L'histoire :
En Judée, sous l’occupation romaine, une riche jeune femme a été assassinée dans une maison inconnue des bas-fonds de Jérusalem. Aussitôt appelé sur les lieux, le juge Shimon de Samarie inspecte la scène. La cause du meurtre est évidente : des coups de couteau ont maladroitement été assénés dans le cou. Si la tenue vestimentaire la désigne comme romaine, la victime porte néanmoins un pendentif représentant une ménorah (chandelier à 7 branches), qui la désigne comme juive. Enfin, elle serre dans sa main un petit colifichet africain. Shimon interroge virulemment l’homme qui a découvert le crime : celui-ci avoue qu’il espionnait la belle, perché dans un arbre pour mieux l’observer par la fenêtre, car elle se livrait en ce lieu à des ébats amoureux avec… une femme. Le lendemain, le corps est identifié par cette femme, nommée Bethsabée, une prostituée d’une grande beauté que Shimon a jadis bien connue. Bethsabée révèle que la victime s’appelle Esther, qu’elle est la fille d’un puissant seigneur proche du Temple, Aaron, et l’épouse d’un puissant romain, Decimus. Shimon rend visite aux deux familles. Chez Aaron et Judith, les parents d’Esther, l’heure est à l’affliction et au recueillement. Chez Decimus, Shimon débarque en pleine orgie : ça fornique dans tous les coins et l’homme enivré n’a que faire de la mort de son épouse. Shimon demande alors à interroger Scipio, un esclave noir venant d’au-delà des sources du Nil. Le colifichet, ainsi que les coups de fouet qu’Esther lui a récemment infligés, font de lui un joli suspect…

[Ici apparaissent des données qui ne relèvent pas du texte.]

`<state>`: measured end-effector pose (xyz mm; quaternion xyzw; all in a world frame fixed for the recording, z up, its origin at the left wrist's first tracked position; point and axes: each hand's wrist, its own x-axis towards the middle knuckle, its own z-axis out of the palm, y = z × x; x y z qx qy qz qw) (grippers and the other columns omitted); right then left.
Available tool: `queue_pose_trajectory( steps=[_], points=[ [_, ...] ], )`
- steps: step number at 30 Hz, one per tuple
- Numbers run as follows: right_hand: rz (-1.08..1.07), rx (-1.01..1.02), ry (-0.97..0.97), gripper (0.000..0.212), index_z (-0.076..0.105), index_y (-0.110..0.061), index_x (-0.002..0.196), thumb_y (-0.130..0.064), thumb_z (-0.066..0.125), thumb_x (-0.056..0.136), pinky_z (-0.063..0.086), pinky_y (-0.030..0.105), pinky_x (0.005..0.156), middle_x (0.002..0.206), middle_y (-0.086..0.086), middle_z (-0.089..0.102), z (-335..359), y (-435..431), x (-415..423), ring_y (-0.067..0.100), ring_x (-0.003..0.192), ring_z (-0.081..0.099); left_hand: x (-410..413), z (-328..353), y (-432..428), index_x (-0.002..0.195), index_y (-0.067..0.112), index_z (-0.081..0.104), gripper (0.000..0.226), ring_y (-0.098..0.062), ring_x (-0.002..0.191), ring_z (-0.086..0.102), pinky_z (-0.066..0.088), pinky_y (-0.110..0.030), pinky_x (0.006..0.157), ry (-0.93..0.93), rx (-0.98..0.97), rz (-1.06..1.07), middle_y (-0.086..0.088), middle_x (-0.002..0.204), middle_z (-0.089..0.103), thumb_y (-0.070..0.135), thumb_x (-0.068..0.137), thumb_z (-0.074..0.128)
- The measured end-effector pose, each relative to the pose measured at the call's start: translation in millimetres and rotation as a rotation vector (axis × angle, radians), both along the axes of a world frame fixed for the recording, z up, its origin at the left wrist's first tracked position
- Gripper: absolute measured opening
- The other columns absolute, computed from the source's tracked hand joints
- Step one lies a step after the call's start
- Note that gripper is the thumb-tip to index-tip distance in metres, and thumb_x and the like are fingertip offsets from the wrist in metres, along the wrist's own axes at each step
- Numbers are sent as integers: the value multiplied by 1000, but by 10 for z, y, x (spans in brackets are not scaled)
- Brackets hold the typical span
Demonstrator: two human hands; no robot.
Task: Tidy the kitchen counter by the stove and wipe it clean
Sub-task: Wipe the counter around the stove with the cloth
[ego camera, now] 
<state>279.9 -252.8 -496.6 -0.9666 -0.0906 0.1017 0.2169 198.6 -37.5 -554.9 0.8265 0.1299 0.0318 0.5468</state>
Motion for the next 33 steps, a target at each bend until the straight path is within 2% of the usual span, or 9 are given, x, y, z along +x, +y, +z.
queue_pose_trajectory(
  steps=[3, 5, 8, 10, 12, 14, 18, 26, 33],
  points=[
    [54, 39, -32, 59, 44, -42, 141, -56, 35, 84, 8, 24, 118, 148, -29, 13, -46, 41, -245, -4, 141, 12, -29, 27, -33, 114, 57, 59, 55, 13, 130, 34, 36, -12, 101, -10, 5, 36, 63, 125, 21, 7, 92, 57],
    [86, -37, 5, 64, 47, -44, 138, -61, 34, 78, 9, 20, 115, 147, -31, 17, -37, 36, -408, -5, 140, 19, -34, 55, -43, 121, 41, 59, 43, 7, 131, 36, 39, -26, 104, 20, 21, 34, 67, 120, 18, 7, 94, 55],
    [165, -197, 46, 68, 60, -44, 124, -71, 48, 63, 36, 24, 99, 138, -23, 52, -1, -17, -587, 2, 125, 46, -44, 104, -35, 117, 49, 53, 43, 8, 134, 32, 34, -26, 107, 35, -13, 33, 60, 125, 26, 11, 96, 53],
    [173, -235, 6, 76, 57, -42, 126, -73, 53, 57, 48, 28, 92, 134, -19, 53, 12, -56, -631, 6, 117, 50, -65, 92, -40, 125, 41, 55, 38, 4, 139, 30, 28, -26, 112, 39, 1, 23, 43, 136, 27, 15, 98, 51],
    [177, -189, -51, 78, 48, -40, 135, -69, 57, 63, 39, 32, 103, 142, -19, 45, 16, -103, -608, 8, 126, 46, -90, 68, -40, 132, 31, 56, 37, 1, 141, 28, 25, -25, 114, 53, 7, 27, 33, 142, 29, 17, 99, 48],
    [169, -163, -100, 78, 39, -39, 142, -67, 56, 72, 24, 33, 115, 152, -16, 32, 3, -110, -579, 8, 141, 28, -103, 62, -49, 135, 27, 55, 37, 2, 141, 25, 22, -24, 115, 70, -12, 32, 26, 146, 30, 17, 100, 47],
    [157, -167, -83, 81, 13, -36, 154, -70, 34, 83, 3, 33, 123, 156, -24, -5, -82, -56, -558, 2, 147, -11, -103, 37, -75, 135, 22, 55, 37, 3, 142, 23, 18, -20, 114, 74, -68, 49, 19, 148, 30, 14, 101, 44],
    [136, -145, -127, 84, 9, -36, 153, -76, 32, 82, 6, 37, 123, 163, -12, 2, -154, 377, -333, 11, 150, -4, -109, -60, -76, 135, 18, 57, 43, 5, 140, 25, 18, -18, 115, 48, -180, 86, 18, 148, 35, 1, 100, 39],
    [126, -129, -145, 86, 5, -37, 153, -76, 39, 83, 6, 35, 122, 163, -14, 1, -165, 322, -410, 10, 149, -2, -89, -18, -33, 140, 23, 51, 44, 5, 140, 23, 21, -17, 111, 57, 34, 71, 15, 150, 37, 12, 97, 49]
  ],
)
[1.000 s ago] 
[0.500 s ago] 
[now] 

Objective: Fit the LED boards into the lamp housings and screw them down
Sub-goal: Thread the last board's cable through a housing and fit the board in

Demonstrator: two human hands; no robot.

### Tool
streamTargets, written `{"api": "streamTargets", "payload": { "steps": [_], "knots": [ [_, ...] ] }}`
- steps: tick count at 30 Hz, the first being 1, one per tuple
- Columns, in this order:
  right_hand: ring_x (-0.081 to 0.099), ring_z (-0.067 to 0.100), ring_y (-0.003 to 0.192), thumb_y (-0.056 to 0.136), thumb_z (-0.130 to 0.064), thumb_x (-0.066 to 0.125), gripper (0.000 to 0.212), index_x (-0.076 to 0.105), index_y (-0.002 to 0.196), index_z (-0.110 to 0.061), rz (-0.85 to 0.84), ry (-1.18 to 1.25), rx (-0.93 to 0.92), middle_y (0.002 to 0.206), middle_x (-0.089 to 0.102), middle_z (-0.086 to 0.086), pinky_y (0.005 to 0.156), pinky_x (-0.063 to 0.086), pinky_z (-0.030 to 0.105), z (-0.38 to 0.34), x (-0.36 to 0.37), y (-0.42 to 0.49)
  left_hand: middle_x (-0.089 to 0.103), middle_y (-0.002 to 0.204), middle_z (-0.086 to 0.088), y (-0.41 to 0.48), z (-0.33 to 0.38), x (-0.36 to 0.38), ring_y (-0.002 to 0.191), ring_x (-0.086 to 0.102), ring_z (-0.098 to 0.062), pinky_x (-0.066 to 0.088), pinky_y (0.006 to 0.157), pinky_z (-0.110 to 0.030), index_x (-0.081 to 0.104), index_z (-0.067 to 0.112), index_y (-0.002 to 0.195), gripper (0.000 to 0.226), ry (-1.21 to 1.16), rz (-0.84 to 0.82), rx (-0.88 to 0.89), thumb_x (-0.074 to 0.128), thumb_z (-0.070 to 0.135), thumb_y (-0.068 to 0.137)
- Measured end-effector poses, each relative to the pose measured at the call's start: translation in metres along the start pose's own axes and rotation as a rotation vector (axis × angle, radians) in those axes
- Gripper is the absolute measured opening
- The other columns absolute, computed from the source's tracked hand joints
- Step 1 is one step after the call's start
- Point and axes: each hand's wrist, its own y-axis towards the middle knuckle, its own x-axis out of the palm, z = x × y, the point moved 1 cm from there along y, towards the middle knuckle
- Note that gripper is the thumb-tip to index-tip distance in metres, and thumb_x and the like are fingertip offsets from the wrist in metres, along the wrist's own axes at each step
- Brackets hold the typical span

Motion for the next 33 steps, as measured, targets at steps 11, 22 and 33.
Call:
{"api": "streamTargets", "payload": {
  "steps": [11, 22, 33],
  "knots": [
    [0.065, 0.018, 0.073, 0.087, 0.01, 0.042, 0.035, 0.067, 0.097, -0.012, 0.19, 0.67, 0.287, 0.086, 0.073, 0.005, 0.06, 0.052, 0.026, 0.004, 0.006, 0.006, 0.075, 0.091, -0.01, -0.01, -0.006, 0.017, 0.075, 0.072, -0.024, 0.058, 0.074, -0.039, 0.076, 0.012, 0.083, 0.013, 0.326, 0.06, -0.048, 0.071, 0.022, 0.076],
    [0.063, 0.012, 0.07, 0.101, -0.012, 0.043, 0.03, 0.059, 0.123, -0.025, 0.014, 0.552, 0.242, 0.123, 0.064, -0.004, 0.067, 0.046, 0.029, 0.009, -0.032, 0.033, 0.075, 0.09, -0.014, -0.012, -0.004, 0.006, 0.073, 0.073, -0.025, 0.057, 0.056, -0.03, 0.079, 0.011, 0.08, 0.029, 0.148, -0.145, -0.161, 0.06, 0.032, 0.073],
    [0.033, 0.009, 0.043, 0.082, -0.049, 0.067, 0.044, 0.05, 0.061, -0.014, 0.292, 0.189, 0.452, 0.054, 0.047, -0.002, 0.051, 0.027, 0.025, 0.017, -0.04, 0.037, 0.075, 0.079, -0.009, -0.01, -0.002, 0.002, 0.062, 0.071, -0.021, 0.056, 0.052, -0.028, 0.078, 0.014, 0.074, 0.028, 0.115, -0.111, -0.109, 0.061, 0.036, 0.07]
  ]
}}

Ce qu'on en pense sur la planète BD :
Si cette enquête policière historique parait aujourd’hui en dehors de toute collection et numérotation, le personnage du Samaritain n’est pas tout à fait inconnu. Indépendant et one-shot, l’album fait en quelque sorte office de tome 3 à la série Shimon de Samarie, précédemment publié au sein de la feu-collection Dédale (les polars historiques). Le personnage du juge reprend ici son rôle d’enquêteur rigoureux et perspicace, pour élucider le meurtre d’une jeune et belle juive. La spécificité du contexte historique fait ici tout l’intérêt et le sel de l’album. D’un point de vue de l’enquête, les amateurs de polar seront en effet très déçus et le rythme des investigations n’est guère haletant. En revanche, le travail de retranscription historique mené par le scénariste Fred le Berre semble d’une grande rigueur, amplifiée par le trait réaliste du dessinateur Michel Rouge. Tenues vestimentaires, architectures, mœurs… on croit à 200% à cette société ambigüe, amalgame de plusieurs peuples aux traditions et aux religions disparates. Emblématique de cet aspect, le juge « Rabbi » Shimon appartient à deux cultures : il a reçu une éducation romaine mais œuvre au service du Sanhédrin de Jérusalem. A l’instar de l’homme, toute la région de Jérusalem accepte ce tiraillement pluriculturel – apparemment mieux qu’aujourd’hui ? Or, aux querelles entre les peuples, il faut en effet ajouter les divisions intra-communautaires… et sans trop en révéler sur le dénouement, disons que Shimon devra ici se méfier des apparences.